David Crosby of the Byrds and Crosby, Stills, Nash & Young isn’t just a singer-songwriter and guitarist.

He’s also a policy wonk. Yesterday (April 19), readers of the San Francisco Chronicle’s opinion pages saw Crosby’s byline atop a 700-word guest opinion piece that argued California shouldn’t bring back redevelopment agencies because they abuse eminent domain laws.

Who knew that the co-author of songs such as “Eight Miles High,” “In My Dreams” and “Shadow Captain” had an interest in public policy?

The giveaway that the author was the same David Crosby of CSN&Y fame was the note at the end in italics that said, “David Crosby was twice inducted into the Rock and Roll Hall of Fame.”

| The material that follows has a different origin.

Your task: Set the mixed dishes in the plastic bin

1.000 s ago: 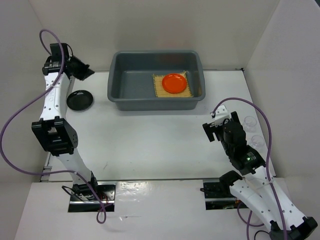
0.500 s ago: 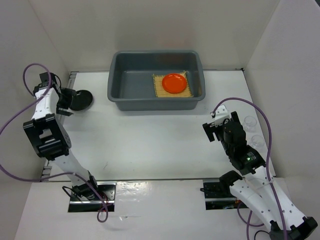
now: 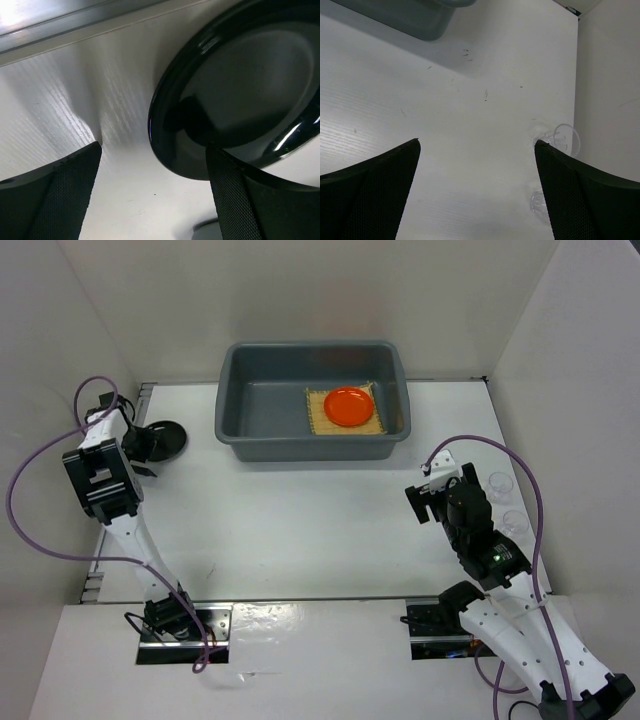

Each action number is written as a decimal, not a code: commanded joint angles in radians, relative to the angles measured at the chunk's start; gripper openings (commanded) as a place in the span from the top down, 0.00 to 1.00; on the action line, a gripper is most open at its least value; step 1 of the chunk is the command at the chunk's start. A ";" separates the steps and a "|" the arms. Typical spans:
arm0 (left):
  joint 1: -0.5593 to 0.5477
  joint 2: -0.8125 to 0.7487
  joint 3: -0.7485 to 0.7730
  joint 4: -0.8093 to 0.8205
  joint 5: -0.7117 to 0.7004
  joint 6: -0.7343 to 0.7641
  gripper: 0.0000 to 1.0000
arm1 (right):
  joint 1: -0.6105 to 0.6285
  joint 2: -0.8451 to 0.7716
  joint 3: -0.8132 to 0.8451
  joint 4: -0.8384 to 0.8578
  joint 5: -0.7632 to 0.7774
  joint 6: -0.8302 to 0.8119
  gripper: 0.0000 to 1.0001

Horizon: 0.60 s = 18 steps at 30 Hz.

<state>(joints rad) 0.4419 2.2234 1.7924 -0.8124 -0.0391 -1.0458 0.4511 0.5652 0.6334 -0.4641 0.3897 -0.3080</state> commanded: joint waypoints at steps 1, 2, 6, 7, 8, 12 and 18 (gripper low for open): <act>0.000 0.047 0.065 -0.054 -0.012 0.026 0.09 | -0.005 -0.001 -0.001 0.048 0.021 0.004 0.01; 0.000 0.062 0.084 -0.066 -0.012 0.035 0.09 | -0.005 -0.001 -0.001 0.048 0.021 0.004 0.01; 0.000 0.125 0.144 -0.108 -0.021 0.059 0.18 | -0.005 -0.001 -0.001 0.048 0.021 0.004 0.01; 0.000 0.125 0.144 -0.108 -0.031 0.059 0.23 | -0.005 -0.001 -0.001 0.048 0.031 0.004 0.01; 0.000 0.125 0.130 -0.108 -0.031 0.070 0.26 | -0.005 -0.001 -0.001 0.048 0.031 0.004 0.01; 0.000 0.114 0.065 -0.064 -0.018 0.079 0.48 | -0.005 -0.001 -0.001 0.058 0.031 0.004 0.01; -0.009 0.114 0.007 -0.045 0.024 0.125 0.80 | -0.005 -0.001 -0.011 0.058 0.040 0.004 0.01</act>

In the opinion piece, Crosby talked about the New London, Conn., woman who lost her home to a redevelopment project to benefit Pfizer, which wanted to locate in that city.

That woman, Susette Kelo, took her fight against the local redevelopment agency all the way to the U.S. Supreme Court, which ruled against her in a 2005 case that has become famous with eminent domain opponents.

Crosby, 76, got involved in the anti-eminent domain movement when he was asked to write a song for the documentary “Little Pink House” that tells Kelo’s story.

President Trump liked the Kelo decision, and Crosby doesn’t like Trump. Crosby told Billboard magazine in February that his former bandmates are “all mad at me. But they dislike Donald Trump very much … So a reunion is possible. We don’t like each other, but we like Trump a whole lot less.”

2 Comments

  1. Eminent domain is wrong. It has been misused time and time again by politicians for their own gain.

    Thank you David Crosby for getting in the fight against eminent domain.

    I have my own story. Dale Swanson verses J.J. CaFaro Spotsylvania, Va

    • I hope that you, Crosby and others who feel that way, will be just as vocal once the State of California attempts to plow through dozens of miles of the Bay Area with their bullet train to nowhere boondoggle.